Narrate la vostra storia, architetti – di Marco Ermentini

Gli architetti sanno parlare, però non sanno ascoltare. Nonostante l’importanza della tecnica, o forse proprio per questo, la professione di architetto si sviluppa attorno alla narrazione.  Il narratore si basa sulla sua esperienza e coloro che ascoltano la sua storia la acquisiscono come esperienza. Insieme ai suoi sintomi (ad esempio il degrado) un edificio o un luogo porta al progettista una storia. Questa storia è la base su cui fondare il progetto. Se n’è accorto anche Jeff Besoz, il fondatore di Amazon, che ha proibito nelle riunioni della sua azienda il Power Point ripristinando la lettura di un testo.
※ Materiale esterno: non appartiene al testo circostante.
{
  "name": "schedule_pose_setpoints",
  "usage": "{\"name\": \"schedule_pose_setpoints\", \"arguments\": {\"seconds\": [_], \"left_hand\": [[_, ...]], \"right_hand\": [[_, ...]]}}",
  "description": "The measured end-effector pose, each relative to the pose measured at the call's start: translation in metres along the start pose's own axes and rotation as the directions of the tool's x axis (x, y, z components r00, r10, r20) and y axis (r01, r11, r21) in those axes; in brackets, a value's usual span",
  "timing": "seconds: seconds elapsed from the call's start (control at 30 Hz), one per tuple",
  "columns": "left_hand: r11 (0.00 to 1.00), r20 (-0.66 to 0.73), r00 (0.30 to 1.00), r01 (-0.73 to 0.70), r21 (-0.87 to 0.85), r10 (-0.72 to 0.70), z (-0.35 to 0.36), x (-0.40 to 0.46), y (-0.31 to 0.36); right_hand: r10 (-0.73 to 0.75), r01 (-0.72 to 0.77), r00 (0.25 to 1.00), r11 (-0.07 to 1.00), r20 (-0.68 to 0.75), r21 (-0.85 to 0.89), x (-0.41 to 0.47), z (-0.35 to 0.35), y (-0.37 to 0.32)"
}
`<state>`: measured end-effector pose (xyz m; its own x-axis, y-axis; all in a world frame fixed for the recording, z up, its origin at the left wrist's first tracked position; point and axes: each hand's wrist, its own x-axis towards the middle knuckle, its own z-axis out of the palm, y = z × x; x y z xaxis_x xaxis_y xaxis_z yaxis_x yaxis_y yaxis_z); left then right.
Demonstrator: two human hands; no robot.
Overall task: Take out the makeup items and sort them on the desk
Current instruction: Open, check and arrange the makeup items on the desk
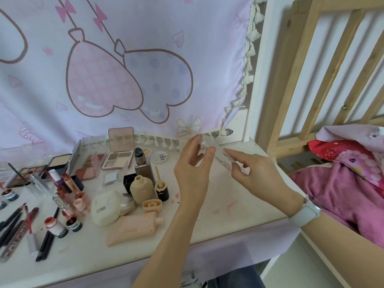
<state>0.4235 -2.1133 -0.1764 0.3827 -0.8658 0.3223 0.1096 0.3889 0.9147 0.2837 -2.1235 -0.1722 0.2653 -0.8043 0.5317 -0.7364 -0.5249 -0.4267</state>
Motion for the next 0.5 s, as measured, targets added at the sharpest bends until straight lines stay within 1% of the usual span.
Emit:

È inutile nasconderlo: l’architettura ha messo a segno alcuni progressi dai tempi di Palladio nel campo della tecnica, ma praticamente nessuno nel campo del vocabolario. Se vuole recuperare il suo ruolo di farmaco che guarisce deve imparare a narrare, in realtà tutti noi ci raccontiamo delle storie per vivere. Certo, sappiamo che il farmaco è un veleno che cura, un rimedio che intossica, un antidoto che uccide per cui bisogna andarci piano e agire con intelligenza.  L’architettura è un’impresa fragile, una disciplina che, piaccia o no, spesso si trova ad applicare il suo sapere in condizioni d’incertezza.